Stephen Colbert Torches CBS Over “Crap” Statement After Talarico Flap: ‘Stand up to These Bullies’

Staff Writer
Stephen Colbert. (File photo)

Stephen Colbert isn’t pretending everything’s fine at CBS. On Tuesday night, the “Late Show” host took a flamethrower to his own network and its lawyers, blasting a corporate statement he flatly labeled “crap.” Then he made the bit literal — scooping up the printed statement in a dog waste bag and tossing it out like it belonged on a sidewalk, not on official letterhead.

The blowup stems from Colbert’s recent interview with James Talarico, a Texas Democrat running in the state’s U.S. Senate primary. Colbert said CBS informed him the segment couldn’t air unless the show offered equal time to Talarico’s primary opponents.

Why the sudden panic?

Colbert pointed to FCC Chair Brendan Carr, who last month floated the idea of enforcing equal-time rules on TV talk shows — programs that have long operated under an exception.

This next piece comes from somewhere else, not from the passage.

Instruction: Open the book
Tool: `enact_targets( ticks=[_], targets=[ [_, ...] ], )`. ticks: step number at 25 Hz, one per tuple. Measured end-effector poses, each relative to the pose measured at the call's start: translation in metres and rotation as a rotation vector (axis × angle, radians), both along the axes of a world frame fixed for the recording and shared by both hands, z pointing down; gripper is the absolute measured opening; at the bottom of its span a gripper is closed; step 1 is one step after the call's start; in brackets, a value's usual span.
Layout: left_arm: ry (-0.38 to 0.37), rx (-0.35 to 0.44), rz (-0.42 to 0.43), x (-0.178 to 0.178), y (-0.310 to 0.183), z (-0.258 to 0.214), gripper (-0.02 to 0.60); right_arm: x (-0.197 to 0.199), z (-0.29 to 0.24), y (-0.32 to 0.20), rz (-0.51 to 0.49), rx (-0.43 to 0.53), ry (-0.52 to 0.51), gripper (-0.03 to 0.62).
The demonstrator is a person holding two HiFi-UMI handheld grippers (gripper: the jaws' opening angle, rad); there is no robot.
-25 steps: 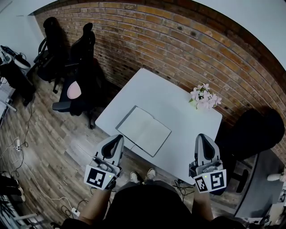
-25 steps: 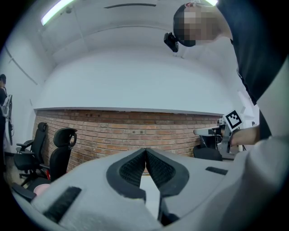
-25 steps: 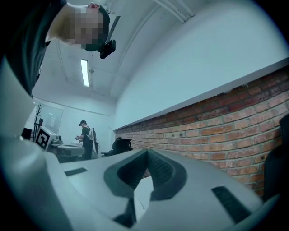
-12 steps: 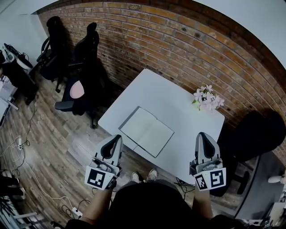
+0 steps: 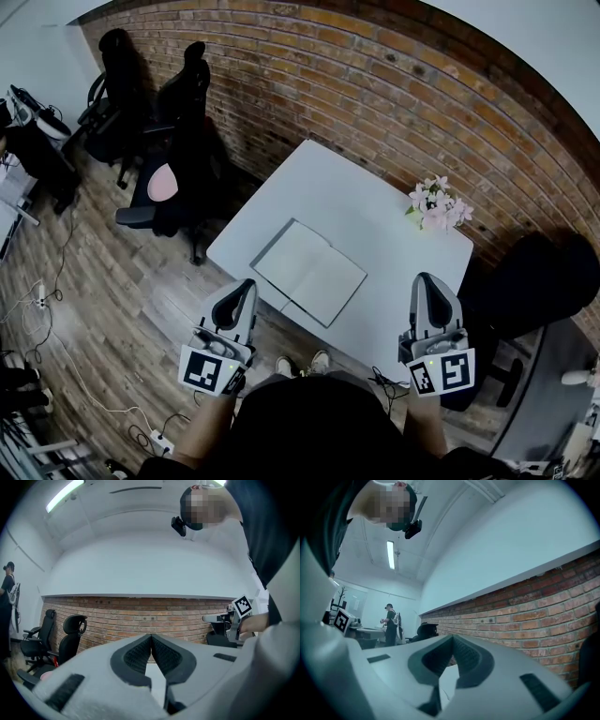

“He issued a letter saying he was thinking about getting rid of that talk show exception,” Colbert said. Then came the punchline aimed squarely at his bosses: “He had not gotten rid of it yet, but CBS generously did it for him.”

The audience booed at the mere mention of CBS.

Earlier that day, the network released a statement pushing back on Colbert’s version of events. According to the host, no one bothered to loop him in before sending it out.

“Without ever talking to me, the corporation put out this press release, this statement,” Colbert said, waving the document in front of the crowd. “This is a surprisingly small piece of paper considering how many butts it’s trying to cover.”

He insisted there should have been zero surprises for the suits upstairs.

“They know damn well that every word of my script last night was approved by CBS’s lawyers, who, for the record, approve every script that goes on the air,” he said.

And it didn’t stop there.

“I got called backstage to get more notes from these lawyers, something that had never ever happened before,” he continued. “And they told us the language they wanted me to use to describe that equal-time exception, and I used that language. So, I don’t know what this is about.”

Translation: Don’t act shocked by words you cleared yourselves.

Colbert said he doesn’t want a war with the network — even as CBS has already announced “The Late Show” will be canceled in May. He says he’s not angry. But he made it crystal clear he’s disappointed.

“I’m just so surprised that this giant global corporation would not stand up to these bullies,” he said.

The original Talarico interview that ignited the mess is on YouTube, where it’s already pulled in millions of views.